What the exercise asks: Say how many lines below have "board" in them, giving the number alone.
** Extracted information follows **
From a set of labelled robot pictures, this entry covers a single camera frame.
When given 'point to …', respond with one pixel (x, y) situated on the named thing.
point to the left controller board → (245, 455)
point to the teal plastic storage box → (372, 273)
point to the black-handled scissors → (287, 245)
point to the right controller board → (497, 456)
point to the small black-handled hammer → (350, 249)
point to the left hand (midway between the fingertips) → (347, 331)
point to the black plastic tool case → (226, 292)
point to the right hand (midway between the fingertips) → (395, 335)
** End of Extracted information **
** Extracted information follows **
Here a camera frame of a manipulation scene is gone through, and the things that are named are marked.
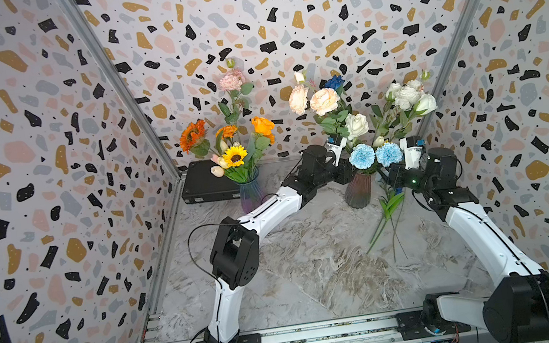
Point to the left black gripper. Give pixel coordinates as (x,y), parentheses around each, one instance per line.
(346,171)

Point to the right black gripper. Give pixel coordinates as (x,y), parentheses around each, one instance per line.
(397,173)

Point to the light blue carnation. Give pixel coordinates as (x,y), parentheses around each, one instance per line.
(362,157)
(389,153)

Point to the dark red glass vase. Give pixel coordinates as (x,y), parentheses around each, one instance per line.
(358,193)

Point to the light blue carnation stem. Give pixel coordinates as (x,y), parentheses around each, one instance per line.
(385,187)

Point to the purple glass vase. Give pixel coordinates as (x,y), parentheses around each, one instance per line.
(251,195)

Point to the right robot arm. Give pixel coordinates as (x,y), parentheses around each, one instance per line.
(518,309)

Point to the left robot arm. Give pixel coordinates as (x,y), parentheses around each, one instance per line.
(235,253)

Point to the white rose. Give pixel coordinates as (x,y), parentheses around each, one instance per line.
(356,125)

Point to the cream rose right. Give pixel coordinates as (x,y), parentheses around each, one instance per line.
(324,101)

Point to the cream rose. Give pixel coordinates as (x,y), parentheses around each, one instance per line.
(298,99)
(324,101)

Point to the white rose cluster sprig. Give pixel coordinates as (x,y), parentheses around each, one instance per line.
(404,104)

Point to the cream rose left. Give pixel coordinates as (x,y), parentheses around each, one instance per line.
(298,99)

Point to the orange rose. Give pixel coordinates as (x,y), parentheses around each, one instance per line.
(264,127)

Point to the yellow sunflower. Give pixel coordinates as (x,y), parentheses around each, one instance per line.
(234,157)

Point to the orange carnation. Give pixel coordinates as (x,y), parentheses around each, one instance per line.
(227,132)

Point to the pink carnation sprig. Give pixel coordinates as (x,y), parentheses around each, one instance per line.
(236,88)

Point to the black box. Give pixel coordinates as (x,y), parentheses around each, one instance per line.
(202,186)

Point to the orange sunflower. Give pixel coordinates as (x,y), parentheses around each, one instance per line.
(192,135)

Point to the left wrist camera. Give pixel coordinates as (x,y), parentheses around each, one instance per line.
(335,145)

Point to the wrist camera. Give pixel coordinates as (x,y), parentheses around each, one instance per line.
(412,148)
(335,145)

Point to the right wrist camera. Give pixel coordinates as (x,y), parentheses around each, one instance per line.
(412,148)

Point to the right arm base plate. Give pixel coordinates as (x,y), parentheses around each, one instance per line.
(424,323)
** End of Extracted information **
** Extracted information follows **
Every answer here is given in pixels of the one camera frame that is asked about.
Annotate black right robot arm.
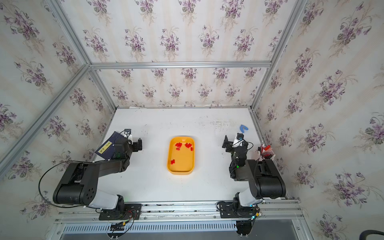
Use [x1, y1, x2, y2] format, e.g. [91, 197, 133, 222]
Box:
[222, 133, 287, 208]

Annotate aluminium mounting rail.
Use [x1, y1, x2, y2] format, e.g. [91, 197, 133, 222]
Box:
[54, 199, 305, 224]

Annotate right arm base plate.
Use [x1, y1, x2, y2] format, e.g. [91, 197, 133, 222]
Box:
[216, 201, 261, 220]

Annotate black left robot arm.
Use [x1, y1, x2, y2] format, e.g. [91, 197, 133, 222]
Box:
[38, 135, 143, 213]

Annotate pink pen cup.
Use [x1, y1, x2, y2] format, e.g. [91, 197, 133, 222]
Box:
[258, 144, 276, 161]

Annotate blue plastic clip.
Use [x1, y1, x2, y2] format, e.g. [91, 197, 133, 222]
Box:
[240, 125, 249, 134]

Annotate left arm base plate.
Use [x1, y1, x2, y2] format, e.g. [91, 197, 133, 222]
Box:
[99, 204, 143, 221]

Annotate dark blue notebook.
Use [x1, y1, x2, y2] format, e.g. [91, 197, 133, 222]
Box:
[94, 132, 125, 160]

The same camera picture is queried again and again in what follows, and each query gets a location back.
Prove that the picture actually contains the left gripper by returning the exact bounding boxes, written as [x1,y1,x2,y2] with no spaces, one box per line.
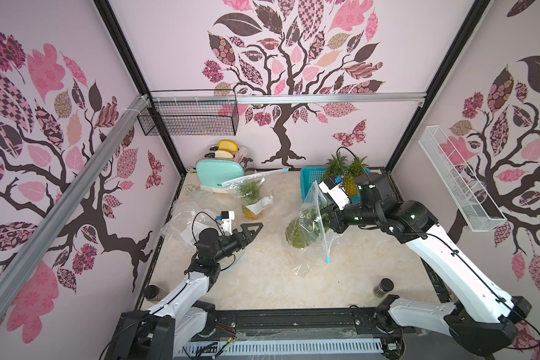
** End of Extracted information **
Written solution: 2